Hot weather bad for salmon | Letter

Letter to the editor from Duvall Councilmember Jason Walker, Snoqualmie Watershed Forum Chair, King County Council Chair Larry Phillips, WRIA 8 Salmon Recovery Council Chair, and Covington City Councilmember Marlla Mhoon, WRIA 9 Watershed Ecosystem Forum Co-Chair

Our region’s salmon are in hot water. While many people may welcome this summer’s prolonged hot and dry weather, salmon – symbol of the Northwest – are gravely threatened.

The lack of snowpack and spring rain, combined with sustained high summer temperatures, have reduced the amount of water and increased temperatures in our streams and rivers to lethal levels for salmon. Under these conditions, far too many will die before reaching their spawning grounds to reproduce.
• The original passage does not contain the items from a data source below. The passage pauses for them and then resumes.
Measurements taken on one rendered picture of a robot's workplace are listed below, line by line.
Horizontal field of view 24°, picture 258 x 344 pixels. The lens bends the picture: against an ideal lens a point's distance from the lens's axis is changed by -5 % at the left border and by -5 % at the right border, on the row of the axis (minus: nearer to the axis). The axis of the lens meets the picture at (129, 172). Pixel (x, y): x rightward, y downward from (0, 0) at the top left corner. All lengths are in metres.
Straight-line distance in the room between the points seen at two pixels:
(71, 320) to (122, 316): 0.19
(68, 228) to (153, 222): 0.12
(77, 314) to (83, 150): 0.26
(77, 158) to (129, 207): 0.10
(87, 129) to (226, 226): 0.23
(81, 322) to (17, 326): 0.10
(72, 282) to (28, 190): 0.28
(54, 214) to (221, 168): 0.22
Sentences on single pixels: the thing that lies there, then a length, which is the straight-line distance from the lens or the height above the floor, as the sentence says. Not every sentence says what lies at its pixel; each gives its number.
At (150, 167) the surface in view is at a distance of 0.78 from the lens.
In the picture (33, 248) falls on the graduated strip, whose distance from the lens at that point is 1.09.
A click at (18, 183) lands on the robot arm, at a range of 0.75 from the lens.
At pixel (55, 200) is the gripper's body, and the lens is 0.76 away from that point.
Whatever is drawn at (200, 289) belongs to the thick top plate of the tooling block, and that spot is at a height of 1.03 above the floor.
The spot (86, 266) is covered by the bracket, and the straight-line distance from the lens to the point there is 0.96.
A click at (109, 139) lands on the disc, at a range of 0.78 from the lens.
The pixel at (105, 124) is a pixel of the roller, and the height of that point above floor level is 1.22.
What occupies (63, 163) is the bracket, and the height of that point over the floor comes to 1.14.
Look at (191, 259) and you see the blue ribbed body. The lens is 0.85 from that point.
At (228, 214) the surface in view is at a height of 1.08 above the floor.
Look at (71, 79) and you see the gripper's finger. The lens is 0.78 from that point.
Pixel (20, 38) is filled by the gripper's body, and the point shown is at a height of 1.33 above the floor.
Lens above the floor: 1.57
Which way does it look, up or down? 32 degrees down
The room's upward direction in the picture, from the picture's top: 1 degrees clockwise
Area rivers support five species of native salmon and three types of trout, with Chinook salmon, steelhead, and bull trout listed as “threatened” under the Endangered Species Act. Regional watershed councils have worked tirelessly for two decades, with a significant investment of public resources, to protect and restore salmon habitat, improve water quality, and create conditions that allow salmon to return to spawn in our local rivers and streams each year.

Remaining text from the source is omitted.